Your instructions: Reproduce word for word the lines between those holding "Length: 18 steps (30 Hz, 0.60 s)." and "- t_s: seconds", inclusive, and nothing else from the data below.

Items listed in a dataset
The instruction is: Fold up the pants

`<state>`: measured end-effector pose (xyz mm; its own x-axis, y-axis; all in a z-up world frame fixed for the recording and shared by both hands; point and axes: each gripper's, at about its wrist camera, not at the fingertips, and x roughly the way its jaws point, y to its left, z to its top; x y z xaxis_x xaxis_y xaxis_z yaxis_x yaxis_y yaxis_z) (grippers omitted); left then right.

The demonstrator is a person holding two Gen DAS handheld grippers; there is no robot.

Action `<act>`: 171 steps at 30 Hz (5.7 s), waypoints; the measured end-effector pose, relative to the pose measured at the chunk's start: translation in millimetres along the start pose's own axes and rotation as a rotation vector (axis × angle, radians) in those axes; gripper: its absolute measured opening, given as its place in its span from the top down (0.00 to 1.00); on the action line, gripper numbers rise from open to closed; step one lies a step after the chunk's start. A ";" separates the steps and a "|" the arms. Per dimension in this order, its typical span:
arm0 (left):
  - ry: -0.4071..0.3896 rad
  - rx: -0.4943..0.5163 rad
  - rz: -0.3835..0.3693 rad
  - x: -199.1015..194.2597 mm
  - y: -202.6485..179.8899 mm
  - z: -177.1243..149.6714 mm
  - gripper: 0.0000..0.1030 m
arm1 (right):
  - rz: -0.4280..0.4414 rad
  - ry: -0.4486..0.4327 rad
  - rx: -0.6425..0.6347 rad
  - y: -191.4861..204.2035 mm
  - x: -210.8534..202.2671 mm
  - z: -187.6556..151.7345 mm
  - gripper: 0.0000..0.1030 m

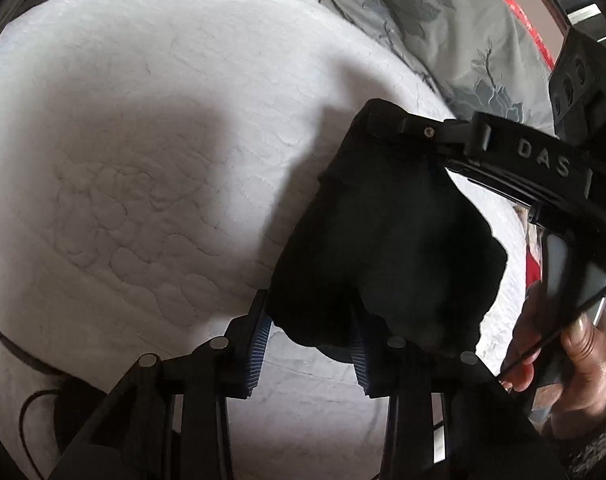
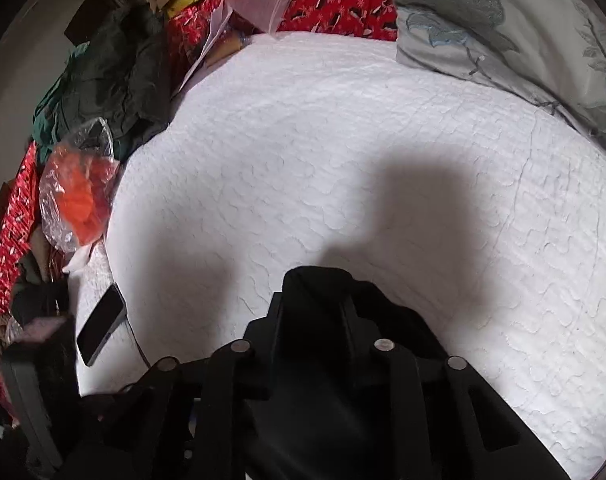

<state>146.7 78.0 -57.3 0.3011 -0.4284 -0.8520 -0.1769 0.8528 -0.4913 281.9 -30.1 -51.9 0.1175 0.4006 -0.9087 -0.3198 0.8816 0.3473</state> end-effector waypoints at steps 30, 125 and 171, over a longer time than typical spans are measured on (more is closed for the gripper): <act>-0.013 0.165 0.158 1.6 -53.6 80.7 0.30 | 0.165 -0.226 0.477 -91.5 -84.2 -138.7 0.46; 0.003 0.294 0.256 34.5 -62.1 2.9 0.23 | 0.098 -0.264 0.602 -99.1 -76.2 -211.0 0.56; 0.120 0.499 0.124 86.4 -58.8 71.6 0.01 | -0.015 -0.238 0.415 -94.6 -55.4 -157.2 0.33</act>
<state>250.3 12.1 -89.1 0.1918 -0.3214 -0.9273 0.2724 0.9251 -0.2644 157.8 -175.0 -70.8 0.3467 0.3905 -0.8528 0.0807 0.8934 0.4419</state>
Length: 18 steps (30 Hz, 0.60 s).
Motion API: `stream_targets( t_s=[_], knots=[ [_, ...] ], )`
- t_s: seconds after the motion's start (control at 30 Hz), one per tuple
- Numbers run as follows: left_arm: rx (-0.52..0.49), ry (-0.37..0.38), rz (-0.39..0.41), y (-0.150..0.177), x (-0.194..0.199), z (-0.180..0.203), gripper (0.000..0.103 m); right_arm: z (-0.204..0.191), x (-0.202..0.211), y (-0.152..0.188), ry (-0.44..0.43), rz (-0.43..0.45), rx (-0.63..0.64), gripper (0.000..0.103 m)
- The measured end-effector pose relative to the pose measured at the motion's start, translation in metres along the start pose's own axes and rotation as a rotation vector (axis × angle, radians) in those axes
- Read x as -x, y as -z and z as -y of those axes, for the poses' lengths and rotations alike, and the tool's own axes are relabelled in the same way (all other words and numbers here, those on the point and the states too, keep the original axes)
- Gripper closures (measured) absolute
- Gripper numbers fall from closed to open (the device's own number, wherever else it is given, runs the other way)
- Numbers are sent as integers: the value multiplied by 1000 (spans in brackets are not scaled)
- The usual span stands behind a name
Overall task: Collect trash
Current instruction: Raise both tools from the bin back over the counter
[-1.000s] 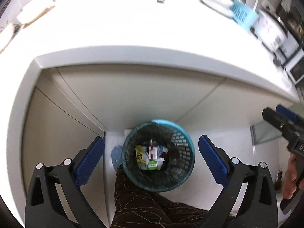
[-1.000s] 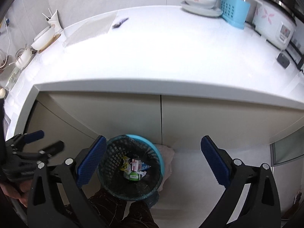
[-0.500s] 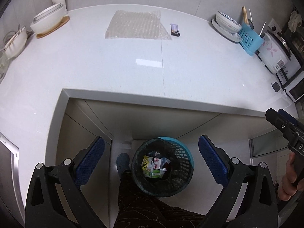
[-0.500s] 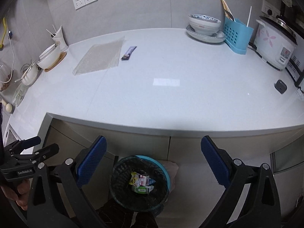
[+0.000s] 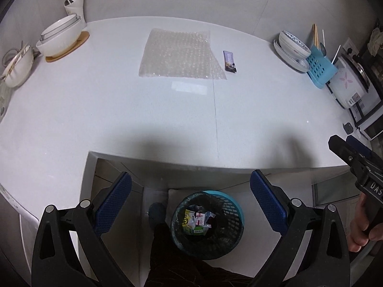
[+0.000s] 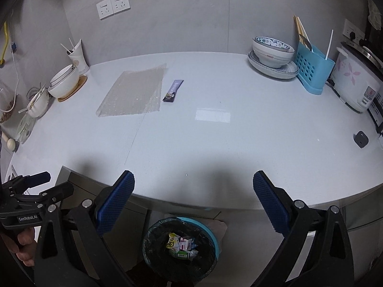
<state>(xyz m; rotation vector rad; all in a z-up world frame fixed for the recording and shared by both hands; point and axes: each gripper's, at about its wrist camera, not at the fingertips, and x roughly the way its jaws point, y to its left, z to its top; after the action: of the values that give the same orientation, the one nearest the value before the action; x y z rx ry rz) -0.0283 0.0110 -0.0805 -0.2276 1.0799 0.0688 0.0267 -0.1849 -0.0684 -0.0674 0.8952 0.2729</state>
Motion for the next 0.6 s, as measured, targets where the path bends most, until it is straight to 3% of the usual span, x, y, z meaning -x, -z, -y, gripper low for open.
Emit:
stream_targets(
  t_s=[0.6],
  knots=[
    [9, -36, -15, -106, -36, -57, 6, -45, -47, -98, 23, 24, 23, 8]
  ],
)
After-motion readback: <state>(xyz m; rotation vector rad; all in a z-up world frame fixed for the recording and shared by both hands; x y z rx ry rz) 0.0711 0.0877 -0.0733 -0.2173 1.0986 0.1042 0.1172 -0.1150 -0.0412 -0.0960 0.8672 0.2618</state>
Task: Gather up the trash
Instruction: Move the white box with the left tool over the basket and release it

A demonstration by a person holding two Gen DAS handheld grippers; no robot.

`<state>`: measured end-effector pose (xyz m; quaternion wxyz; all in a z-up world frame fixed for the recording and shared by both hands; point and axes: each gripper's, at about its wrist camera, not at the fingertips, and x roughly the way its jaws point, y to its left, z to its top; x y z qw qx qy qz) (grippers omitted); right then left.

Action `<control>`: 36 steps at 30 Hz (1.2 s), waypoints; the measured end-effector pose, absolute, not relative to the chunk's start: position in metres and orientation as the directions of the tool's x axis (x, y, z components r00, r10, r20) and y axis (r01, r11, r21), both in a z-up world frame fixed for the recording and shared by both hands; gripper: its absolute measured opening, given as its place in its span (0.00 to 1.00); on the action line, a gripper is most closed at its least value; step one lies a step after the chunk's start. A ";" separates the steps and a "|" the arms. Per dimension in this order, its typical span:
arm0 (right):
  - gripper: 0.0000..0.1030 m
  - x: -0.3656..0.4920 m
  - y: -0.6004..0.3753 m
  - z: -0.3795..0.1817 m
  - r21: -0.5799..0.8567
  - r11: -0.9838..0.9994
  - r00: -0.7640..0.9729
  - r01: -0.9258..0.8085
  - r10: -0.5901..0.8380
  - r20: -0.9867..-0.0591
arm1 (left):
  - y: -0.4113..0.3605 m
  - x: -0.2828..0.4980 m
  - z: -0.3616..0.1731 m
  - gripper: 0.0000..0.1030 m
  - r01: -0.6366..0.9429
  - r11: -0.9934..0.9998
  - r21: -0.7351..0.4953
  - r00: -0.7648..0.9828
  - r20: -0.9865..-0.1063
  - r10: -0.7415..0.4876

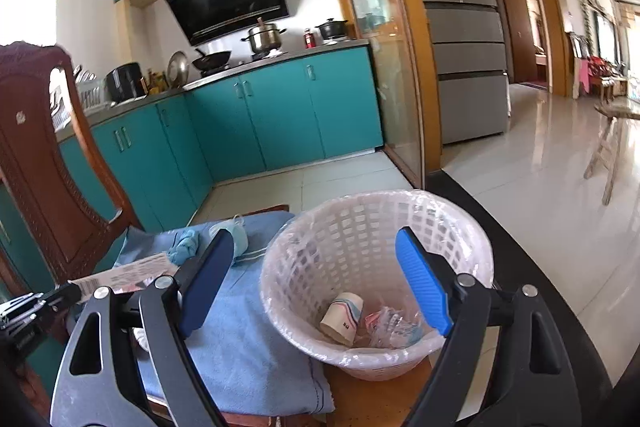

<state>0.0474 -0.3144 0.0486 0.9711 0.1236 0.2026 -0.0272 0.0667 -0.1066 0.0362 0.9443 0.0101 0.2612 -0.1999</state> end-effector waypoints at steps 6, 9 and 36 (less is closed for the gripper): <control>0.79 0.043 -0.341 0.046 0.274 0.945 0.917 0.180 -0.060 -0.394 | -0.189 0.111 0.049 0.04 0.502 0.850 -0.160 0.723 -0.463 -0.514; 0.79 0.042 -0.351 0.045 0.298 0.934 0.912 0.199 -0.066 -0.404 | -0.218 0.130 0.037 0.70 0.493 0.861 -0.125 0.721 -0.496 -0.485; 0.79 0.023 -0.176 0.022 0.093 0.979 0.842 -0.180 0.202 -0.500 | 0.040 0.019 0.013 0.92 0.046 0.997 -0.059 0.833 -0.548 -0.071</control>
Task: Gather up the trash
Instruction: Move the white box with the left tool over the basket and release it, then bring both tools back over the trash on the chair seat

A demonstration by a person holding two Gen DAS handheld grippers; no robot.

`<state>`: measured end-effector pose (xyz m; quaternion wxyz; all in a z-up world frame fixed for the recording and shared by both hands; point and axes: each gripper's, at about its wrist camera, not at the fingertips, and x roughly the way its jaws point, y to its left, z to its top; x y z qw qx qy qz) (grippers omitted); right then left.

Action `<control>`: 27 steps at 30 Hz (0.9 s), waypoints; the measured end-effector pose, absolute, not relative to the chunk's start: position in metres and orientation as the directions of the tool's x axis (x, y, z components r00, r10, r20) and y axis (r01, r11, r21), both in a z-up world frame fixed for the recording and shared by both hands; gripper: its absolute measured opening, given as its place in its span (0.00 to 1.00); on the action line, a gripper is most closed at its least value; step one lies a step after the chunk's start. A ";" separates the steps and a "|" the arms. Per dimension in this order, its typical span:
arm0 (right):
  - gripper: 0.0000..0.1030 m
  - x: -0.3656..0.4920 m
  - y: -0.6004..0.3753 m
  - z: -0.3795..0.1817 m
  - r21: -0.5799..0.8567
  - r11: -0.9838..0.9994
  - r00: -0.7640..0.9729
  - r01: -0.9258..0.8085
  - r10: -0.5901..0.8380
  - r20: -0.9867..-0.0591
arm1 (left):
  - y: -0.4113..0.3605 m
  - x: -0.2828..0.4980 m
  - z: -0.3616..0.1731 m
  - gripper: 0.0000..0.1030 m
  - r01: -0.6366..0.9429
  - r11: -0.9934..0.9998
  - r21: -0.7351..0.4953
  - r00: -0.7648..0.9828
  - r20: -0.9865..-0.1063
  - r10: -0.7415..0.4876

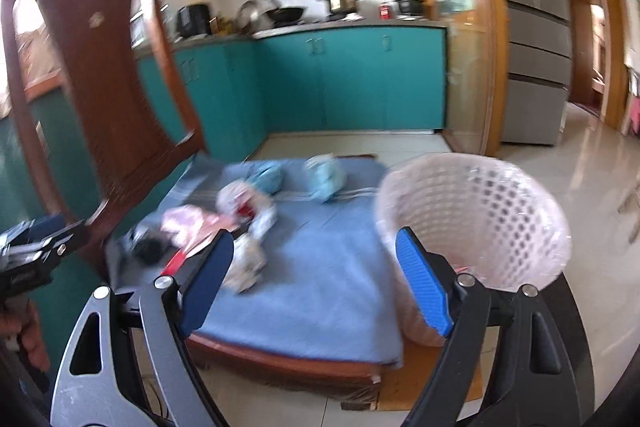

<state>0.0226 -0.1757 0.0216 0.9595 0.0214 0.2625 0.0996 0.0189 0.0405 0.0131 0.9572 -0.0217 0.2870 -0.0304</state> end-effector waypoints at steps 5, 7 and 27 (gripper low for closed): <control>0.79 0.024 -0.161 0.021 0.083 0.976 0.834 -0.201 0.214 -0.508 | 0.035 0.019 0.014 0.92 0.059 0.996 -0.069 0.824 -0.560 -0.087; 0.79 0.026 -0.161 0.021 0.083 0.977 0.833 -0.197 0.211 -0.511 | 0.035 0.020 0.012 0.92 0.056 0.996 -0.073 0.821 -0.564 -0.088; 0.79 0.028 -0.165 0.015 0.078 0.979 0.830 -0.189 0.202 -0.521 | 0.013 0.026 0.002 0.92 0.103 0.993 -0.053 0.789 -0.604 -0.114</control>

Task result:
Length: 18 steps (30 Hz, 0.60 s).
Motion API: `stream_targets( t_s=[_], knots=[ [_, ...] ], )`
- t_s: seconds after the motion's start (control at 30 Hz), one per tuple

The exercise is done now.